Na época, eu achava que a visibilidade era suficiente. Se algo estava aberto, auditado, documentado, parecia que a pergunta já estava respondida. Raramente eu parava para perguntar o que aqueles sinais realmente estavam provando.
Agora essa suposição parece um pouco errada. A abertura mostra estrutura, não necessariamente alinhamento. Existe um gap entre o que um sistema é instruído a fazer e o que ele realmente é capaz de sustentar sob pressão.

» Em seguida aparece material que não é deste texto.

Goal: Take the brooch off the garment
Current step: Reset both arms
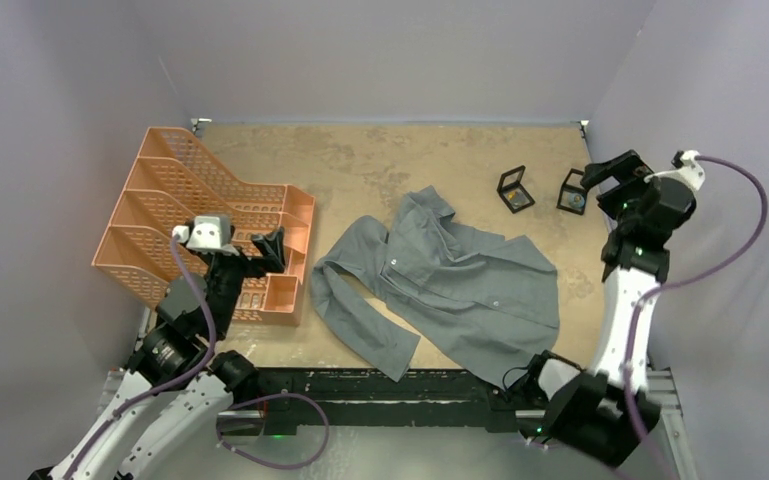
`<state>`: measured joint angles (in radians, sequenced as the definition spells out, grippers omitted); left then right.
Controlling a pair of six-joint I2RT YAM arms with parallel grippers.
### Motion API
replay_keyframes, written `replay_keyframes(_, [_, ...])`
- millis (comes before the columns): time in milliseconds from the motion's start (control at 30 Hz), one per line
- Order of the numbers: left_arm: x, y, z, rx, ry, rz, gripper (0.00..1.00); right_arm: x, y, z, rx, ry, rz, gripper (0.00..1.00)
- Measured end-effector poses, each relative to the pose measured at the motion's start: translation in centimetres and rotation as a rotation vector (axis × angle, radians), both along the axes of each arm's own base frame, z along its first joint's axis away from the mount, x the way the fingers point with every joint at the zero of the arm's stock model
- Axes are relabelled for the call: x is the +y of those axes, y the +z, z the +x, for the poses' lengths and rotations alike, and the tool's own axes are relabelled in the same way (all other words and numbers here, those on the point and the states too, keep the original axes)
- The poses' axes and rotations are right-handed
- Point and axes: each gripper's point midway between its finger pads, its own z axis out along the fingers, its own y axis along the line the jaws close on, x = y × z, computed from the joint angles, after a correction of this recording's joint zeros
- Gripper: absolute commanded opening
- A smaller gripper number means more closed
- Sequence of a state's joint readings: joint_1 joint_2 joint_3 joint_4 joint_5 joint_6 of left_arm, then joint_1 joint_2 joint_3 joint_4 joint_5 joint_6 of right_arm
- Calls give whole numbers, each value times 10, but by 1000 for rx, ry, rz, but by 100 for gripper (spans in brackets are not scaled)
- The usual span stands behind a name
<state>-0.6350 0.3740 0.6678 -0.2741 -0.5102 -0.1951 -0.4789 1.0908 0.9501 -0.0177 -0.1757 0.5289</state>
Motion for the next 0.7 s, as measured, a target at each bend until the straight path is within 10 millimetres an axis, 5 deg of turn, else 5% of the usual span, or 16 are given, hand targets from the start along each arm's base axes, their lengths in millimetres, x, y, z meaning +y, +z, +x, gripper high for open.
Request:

Esse gap muda como eu penso sobre confiança. Menos como uma crença, mais como uma restrição de design distribuída em pontos de verificação. O custo de não checar cedo geralmente é pago mais tarde de maneiras mais caóticas.
É aqui que a governança começa a parecer menos como participação e mais como redução da incerteza. Não através da discussão, mas através de limites à discricionariedade. A ideia de que a confiança deve ser requerida menos, e não expressa mais.

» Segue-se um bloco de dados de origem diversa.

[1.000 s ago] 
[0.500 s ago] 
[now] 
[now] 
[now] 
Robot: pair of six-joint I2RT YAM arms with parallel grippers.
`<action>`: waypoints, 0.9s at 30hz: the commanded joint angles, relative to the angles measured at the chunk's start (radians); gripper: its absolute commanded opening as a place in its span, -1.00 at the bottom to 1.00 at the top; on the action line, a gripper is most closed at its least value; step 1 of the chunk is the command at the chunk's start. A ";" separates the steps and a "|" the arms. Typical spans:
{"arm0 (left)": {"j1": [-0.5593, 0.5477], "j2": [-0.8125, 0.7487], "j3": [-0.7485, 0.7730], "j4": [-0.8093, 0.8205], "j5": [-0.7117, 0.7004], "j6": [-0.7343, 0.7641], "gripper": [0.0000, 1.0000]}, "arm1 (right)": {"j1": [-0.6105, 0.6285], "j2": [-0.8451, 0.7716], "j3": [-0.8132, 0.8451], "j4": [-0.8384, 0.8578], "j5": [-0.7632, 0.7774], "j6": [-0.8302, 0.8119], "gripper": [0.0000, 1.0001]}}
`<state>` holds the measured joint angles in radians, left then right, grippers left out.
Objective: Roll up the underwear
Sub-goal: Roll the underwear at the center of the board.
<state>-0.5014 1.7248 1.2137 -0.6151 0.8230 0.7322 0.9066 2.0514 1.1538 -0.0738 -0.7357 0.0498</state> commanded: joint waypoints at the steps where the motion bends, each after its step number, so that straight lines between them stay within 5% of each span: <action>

Olhando para a Bedrock através dessa lente, isso se tornou mais visível. Contratos abertos mostram a intenção claramente, mas a verificação de ativos atrelada à mintagem transfere o ônus mais perto do momento em que o valor é criado. Não depois, quando as narrativas já estão construídas ao redor disso.
Ainda assim, mesmo essa mudança carrega sua própria tensão. O que é mensurável pode parecer completo mesmo quando não é. Sistemas podem se tornar muito confortáveis com o que podem observar.
Então a pergunta não é se a confiança desaparece, mas onde ela se realoca silenciosamente quando é comprimida em regras em vez de interpretação.
E eu continuo me perguntando, quando a confiança é forçada a deixar um rastro em cada passo, isso realmente se torna mais seguro, ou apenas mais estruturado para parecer assim?